## INSTRUCTIONS TO FOLLOW
In the records that follow, find the line with "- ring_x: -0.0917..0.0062"; from there, retype every line exactly through the line with "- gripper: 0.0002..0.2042", which also belongs to the answer.
:: DATA TO PROCESS ::
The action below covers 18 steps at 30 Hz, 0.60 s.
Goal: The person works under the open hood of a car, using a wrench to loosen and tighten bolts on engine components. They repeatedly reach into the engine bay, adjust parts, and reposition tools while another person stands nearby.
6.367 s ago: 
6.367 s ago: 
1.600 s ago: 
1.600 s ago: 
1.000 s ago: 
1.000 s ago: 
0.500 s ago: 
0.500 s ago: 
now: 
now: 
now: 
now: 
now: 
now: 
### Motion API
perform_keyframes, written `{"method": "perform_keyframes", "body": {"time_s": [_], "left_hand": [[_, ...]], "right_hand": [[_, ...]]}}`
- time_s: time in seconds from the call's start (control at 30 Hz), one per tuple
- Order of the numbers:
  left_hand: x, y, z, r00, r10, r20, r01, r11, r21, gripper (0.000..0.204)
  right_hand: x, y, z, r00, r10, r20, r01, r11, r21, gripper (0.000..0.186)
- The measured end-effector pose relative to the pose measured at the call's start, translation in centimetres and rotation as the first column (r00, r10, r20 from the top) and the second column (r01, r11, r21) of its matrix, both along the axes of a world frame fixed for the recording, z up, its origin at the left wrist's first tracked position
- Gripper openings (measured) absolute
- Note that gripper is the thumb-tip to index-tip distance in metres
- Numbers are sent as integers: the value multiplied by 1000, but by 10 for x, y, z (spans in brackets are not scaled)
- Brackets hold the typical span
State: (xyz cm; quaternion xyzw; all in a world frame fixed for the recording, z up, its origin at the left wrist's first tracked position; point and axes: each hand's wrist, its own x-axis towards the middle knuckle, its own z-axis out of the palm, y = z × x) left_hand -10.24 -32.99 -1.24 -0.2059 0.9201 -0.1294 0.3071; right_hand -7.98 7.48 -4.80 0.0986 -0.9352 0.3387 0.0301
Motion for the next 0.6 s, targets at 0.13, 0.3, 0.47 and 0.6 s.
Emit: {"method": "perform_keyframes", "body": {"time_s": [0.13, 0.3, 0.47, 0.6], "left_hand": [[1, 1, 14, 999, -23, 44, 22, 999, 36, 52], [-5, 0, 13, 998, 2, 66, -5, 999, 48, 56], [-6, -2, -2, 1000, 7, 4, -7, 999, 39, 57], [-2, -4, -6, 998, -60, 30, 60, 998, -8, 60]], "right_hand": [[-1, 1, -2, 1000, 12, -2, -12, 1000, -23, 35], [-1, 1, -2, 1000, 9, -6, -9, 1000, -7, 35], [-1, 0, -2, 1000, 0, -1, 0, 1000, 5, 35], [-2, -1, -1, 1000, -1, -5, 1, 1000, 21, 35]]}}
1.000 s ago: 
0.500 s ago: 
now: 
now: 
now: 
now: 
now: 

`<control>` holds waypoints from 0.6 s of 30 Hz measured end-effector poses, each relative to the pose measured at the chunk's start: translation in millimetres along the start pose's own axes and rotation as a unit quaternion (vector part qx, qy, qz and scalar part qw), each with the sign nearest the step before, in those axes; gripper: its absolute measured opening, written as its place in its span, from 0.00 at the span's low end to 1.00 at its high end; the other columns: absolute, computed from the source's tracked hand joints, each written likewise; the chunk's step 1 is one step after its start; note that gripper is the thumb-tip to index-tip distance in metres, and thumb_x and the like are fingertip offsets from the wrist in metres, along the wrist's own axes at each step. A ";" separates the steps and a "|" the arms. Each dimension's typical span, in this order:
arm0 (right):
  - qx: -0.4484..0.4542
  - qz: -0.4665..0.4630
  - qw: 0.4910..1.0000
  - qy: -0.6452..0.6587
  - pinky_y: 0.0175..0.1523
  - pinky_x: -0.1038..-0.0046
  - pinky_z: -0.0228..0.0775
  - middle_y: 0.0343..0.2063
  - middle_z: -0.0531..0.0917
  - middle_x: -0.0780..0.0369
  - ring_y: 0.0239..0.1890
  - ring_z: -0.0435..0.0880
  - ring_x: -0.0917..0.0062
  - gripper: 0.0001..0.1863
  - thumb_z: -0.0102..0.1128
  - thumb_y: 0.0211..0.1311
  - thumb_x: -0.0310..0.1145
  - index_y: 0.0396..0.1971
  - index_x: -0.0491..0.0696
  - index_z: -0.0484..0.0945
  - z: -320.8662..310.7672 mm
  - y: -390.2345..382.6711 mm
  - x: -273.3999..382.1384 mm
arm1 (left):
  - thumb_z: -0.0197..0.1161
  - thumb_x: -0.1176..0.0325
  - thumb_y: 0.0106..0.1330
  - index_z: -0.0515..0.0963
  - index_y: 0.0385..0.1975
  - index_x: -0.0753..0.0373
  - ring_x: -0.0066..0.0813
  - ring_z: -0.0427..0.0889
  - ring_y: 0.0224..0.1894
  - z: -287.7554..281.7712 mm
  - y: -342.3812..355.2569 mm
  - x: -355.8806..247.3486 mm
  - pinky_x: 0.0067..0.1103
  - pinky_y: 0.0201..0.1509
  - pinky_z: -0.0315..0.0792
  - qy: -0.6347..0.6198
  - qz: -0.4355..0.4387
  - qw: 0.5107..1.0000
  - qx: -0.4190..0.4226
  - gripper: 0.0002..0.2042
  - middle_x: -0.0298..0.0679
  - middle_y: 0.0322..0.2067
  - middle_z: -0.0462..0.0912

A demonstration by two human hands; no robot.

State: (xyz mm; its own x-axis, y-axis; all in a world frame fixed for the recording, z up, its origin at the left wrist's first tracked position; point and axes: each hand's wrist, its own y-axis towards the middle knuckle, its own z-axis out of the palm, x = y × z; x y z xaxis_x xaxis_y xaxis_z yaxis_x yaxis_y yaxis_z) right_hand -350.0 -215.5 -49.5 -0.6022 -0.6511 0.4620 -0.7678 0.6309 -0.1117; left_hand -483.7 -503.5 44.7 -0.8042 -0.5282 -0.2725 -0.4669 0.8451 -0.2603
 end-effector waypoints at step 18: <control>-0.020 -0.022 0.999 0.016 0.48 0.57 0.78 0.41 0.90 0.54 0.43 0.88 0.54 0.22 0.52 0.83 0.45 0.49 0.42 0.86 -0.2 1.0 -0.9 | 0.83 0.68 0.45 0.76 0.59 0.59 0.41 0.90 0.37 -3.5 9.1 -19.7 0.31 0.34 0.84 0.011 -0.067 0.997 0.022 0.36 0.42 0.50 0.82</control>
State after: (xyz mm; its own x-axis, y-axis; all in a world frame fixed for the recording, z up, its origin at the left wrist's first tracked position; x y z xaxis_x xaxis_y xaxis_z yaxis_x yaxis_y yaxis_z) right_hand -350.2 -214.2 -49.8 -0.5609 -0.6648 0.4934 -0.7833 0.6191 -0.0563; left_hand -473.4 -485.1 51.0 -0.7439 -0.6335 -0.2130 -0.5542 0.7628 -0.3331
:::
## RESPONSE TO THE EXERCISE
  - ring_x: -0.0917..0.0062
  - gripper: 0.0001..0.1863
  - thumb_z: -0.0102..0.1128
  - thumb_y: 0.0211..0.1311
  - thumb_x: -0.0310..0.1145
  - index_y: 0.0396..0.1971
  - index_x: -0.0491..0.0696
  - index_z: -0.0484..0.0945
  - z: -320.8662..310.7672 mm
  - y: -390.2345..382.6711 mm
  - x: -273.3999..382.1384 mm
arm1 (left):
  - thumb_z: -0.0197..0.1161
  - thumb_x: -0.1176..0.0325
  - thumb_y: 0.0106..0.1330
  - index_z: -0.0515..0.0963
  - index_y: 0.0385..0.1975
  - index_x: -0.0753..0.0373
  - ring_x: -0.0066..0.0813
  - ring_z: -0.0427..0.0889
  - ring_y: 0.0224..0.1894
  - z: -287.7554..281.7712 mm
  - y: -342.3812..355.2569 mm
  - x: -355.8806..247.3486 mm
  - pinky_x: 0.0067..0.1103
  - pinky_y: 0.0201..0.1509
  - pinky_z: -0.0315..0.0792
  - qy: -0.6347..0.6198
  - qz: -0.4355..0.4387
  - qw: 0.5107..1.0000
  - qx: -0.4190..0.4226
  - gripper: 0.0002..0.2042

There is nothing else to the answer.